Google VP Vint Cerf Is (Sometimes) Terrified of the Internet of Things

The internet co-founder has some concerns.

Aug 27 2015, 10:00am

Image: Joi/Flickr

At the Heidelberg Laureate Forum this past Monday, Vint Cerf, the Google vice president and co-inventor of the internet itself, offered some worried remarks about his progeny's imminent Internet of Things frontier. "Sometimes I'm terrified by it," he told a news briefing there, according to Network World. "It's a combination of appliances and software, and I'm always nervous about software—software has bugs." So, we should probably start paying attention: IoT security is a real threat.

It hardly needs spelling out. Connecting a "thing," whether it's a home thermostat or a nuclear power plant, means opening that thing to outside threats. The IoT offers new levels of exposure and we need to be thinking about this, like, yesterday. That is, if it's not too late already—back in April, a NIST analyst suggested that the IoT may even be fundamentally indefensible.
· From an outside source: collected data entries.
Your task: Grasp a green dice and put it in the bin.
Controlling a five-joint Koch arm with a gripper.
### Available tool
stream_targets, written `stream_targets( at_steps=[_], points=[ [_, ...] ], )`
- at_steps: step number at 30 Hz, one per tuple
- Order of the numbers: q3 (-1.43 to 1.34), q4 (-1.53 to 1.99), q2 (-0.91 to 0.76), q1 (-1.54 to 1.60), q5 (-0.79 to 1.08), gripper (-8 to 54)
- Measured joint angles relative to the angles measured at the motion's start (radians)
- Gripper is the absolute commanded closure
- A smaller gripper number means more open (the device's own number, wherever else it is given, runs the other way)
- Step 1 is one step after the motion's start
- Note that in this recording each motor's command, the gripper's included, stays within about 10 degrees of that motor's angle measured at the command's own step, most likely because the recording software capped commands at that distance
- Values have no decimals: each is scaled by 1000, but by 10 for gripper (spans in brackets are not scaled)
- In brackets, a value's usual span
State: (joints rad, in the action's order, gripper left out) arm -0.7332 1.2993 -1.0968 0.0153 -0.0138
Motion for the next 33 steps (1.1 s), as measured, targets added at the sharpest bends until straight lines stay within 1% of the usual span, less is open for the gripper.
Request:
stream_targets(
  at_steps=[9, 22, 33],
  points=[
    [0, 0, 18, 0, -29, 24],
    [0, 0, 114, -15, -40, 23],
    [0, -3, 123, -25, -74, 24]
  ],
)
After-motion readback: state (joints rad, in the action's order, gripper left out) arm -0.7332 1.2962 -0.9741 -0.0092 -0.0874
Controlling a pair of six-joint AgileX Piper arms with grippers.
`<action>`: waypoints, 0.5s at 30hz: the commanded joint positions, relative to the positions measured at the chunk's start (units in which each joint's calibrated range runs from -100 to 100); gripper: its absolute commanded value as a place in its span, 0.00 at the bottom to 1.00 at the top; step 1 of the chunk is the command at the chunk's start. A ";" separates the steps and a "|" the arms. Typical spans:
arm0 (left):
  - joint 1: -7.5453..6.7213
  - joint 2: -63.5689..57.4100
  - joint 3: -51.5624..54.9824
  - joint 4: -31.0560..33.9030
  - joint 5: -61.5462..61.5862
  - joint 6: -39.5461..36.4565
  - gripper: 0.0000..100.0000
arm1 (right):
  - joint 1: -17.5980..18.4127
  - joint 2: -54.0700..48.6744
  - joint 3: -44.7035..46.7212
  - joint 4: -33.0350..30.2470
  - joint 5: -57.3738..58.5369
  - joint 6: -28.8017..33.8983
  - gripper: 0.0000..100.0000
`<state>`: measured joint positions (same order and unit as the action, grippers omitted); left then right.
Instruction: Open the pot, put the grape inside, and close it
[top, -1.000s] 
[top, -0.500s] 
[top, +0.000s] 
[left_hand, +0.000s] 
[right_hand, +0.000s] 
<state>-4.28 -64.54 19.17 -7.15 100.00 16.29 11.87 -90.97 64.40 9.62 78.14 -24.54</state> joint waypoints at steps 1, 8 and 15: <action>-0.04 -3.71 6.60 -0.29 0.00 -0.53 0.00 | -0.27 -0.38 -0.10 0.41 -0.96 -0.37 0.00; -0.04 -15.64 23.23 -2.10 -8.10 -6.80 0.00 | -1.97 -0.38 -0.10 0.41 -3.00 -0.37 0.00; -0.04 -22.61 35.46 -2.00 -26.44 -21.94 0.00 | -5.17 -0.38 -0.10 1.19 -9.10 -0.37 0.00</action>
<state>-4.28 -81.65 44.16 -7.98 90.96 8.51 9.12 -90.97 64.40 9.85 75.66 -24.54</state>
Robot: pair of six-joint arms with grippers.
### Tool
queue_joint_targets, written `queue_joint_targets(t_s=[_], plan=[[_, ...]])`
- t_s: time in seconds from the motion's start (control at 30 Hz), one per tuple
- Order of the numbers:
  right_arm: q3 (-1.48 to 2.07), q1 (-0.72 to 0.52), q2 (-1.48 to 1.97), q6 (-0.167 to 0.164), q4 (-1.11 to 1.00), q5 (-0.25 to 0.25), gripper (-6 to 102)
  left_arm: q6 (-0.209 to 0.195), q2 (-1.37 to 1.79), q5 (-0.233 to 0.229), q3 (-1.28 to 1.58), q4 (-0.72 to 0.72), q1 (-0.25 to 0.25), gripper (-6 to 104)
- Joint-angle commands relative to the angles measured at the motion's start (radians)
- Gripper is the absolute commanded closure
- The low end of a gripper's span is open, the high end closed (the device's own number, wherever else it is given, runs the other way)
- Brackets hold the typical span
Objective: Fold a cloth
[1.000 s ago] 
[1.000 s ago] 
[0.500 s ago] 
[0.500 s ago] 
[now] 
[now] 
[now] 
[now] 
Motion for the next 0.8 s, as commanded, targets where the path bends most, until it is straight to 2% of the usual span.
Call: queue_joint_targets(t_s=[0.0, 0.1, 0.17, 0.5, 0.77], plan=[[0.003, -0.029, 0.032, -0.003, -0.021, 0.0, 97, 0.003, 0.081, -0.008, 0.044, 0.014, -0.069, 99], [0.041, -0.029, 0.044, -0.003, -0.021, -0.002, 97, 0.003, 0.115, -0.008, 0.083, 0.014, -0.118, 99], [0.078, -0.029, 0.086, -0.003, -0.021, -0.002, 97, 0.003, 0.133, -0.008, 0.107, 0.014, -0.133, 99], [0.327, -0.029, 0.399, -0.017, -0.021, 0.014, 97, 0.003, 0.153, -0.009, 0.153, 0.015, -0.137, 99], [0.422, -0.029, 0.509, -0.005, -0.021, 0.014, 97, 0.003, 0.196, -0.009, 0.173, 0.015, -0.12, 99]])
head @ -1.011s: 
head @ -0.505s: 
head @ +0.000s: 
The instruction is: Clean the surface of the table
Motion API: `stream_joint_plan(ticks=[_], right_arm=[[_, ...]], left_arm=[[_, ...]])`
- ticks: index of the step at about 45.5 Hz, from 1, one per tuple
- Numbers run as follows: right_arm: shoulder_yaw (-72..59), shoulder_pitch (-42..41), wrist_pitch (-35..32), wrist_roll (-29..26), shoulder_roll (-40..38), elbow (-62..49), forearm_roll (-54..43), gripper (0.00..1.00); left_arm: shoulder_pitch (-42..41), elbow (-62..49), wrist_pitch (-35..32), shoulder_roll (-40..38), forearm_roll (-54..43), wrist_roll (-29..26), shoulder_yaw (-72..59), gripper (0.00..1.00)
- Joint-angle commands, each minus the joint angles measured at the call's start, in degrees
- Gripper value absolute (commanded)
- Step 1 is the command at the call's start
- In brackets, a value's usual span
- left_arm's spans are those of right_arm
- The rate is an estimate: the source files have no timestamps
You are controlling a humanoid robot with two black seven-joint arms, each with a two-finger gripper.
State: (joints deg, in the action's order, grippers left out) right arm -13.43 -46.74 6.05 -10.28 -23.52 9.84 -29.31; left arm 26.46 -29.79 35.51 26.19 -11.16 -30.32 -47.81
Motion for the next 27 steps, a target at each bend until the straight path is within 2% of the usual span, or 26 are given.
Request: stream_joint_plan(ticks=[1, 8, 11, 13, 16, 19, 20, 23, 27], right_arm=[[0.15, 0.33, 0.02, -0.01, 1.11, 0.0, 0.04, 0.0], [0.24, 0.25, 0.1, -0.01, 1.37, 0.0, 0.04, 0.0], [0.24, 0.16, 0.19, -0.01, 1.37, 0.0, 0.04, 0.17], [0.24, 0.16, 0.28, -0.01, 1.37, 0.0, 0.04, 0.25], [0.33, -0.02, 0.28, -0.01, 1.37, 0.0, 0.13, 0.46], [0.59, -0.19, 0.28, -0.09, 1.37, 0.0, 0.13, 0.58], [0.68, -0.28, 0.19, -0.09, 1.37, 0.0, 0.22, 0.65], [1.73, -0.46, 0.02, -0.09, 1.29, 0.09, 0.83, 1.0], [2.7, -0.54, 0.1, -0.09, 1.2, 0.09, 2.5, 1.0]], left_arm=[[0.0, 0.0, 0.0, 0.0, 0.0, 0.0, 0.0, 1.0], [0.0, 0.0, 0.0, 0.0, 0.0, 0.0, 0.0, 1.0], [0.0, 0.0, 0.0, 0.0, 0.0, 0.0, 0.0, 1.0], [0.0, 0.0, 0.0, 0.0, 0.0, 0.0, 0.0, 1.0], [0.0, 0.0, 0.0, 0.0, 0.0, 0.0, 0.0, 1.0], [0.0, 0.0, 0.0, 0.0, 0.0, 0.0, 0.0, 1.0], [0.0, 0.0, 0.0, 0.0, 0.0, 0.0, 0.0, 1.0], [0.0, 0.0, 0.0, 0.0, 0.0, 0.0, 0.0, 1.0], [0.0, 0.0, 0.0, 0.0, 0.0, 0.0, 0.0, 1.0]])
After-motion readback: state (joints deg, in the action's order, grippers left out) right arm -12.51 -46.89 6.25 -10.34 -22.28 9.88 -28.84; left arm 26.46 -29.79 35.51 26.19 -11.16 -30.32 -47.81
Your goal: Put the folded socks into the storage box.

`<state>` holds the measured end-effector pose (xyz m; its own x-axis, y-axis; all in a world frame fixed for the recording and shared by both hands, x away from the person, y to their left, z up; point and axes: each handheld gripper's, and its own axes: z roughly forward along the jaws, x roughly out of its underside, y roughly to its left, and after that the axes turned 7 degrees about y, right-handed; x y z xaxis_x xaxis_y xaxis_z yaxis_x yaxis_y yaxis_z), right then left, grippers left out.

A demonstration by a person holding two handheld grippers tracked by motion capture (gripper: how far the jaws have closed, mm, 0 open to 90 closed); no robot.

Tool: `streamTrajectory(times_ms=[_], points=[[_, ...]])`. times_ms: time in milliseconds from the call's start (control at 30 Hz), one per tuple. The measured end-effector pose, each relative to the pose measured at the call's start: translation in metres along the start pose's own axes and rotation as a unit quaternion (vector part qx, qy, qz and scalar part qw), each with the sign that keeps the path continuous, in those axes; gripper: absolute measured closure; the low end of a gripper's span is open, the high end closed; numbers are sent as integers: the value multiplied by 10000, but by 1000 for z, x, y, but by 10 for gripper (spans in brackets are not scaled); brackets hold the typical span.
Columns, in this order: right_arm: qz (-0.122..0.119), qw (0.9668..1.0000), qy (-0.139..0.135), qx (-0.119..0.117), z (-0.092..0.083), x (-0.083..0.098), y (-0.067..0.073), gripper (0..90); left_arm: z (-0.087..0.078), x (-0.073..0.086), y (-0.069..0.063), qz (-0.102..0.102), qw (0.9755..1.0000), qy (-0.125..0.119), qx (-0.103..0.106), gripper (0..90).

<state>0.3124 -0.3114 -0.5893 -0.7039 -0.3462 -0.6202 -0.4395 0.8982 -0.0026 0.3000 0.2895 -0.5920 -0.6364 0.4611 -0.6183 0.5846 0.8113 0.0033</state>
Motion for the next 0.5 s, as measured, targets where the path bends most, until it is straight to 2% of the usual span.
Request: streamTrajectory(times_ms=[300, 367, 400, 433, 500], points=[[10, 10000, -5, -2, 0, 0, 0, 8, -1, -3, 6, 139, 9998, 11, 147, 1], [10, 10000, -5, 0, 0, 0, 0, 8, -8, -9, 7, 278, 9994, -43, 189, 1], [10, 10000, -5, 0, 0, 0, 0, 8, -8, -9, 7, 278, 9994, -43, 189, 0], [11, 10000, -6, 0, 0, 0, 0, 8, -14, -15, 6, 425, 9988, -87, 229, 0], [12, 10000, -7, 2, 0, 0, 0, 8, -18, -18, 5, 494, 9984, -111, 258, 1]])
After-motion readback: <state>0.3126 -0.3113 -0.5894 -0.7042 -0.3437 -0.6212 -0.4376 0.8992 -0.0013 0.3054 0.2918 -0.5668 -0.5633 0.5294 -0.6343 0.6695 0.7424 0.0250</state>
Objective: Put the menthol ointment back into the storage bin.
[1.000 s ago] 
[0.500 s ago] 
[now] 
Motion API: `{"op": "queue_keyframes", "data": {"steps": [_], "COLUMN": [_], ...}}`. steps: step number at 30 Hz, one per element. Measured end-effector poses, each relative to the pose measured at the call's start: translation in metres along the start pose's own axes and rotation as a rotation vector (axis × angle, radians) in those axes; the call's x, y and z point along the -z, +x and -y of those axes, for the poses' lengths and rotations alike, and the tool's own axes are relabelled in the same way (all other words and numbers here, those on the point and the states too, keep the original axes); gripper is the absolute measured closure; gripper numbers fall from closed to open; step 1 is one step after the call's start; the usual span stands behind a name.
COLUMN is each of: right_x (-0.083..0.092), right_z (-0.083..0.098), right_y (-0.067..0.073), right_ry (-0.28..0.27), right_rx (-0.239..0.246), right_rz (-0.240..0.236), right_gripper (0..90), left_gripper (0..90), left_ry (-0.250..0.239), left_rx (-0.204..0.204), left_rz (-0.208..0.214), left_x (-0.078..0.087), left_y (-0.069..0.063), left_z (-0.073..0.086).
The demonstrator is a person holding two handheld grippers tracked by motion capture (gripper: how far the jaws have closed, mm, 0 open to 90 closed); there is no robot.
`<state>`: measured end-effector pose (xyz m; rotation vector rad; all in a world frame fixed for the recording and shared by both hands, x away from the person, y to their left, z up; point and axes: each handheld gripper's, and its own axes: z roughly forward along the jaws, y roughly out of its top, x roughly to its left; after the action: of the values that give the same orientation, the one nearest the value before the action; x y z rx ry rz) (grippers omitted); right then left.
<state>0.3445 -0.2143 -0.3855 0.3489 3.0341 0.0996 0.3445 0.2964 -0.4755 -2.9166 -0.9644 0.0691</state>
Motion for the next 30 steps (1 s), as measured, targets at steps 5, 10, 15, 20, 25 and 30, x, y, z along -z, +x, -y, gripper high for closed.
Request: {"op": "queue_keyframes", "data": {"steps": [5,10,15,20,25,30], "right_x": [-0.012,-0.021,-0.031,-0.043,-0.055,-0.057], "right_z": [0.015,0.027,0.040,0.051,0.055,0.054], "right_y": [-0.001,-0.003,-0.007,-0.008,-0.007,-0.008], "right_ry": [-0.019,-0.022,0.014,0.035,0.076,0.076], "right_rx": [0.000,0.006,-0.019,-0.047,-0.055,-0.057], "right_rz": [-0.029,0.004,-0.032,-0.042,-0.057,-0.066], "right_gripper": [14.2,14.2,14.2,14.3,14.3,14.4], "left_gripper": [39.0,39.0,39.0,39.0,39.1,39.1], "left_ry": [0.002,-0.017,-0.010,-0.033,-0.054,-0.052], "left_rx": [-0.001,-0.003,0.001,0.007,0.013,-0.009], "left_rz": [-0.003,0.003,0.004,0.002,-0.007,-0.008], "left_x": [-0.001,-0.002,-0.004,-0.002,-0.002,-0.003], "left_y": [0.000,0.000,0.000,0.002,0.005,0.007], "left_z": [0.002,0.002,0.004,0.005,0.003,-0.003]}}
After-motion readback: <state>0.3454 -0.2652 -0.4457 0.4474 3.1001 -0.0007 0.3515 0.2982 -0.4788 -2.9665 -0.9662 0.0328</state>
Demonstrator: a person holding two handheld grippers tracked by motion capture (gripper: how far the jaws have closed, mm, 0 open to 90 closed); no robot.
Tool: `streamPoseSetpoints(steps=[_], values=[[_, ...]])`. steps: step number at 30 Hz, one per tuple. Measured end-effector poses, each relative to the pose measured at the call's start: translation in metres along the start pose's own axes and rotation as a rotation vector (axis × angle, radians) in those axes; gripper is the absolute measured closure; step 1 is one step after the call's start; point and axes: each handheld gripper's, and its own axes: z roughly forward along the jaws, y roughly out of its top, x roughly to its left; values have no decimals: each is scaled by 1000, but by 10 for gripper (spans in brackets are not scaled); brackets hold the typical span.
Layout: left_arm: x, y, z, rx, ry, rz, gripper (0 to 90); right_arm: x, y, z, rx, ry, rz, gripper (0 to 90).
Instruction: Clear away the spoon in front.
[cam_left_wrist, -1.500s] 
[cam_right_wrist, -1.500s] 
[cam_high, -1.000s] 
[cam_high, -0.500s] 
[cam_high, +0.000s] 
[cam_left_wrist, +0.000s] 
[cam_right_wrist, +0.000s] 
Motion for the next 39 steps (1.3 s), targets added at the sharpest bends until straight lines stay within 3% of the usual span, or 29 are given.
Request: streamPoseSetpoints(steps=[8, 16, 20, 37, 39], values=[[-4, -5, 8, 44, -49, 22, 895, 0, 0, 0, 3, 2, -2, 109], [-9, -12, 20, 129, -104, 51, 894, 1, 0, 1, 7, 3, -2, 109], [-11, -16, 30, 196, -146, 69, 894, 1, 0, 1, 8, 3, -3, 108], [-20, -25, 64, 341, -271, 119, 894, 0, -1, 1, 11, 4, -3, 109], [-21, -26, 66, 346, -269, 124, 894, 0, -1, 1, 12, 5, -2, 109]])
Cerf went on to say that he even avoids Google's company-provided employee massage chairs: "I know they're run by software—I worry they will fold up on me," he fretted, hopefully with sarcasm. "Who is liable when an appliance doesn't work the way it should, and what if that's a software question?"

Sure. Network security is a deep and abiding concern with respect to the IoT, which is fair. But Cerf's concern about software suddenly running all of our appliances and other assorted Things comes off as a bit goofy. Most whatever you can possible imagine that uses electricity is already run by software and this is nothing new or unique to IoT matters.

Embedded systems were around well before PCs, as were embedded software bugs. I could make an argument that, in terms of bugs, embedded software networked via the IoT might even offer more safety in that the software can be updated much more frequently. I would also note that software, of the sort that you download from some site and install on your laptop, is like an entirely different world from embedded software, which is debugged so deeply, aggressively, and exhaustively that it would blow the mind of your average scripter—speaking as someone that does it, anyhow.

So, worrying about network security threats and the IoT? Of course. "Software running things?" Get over it.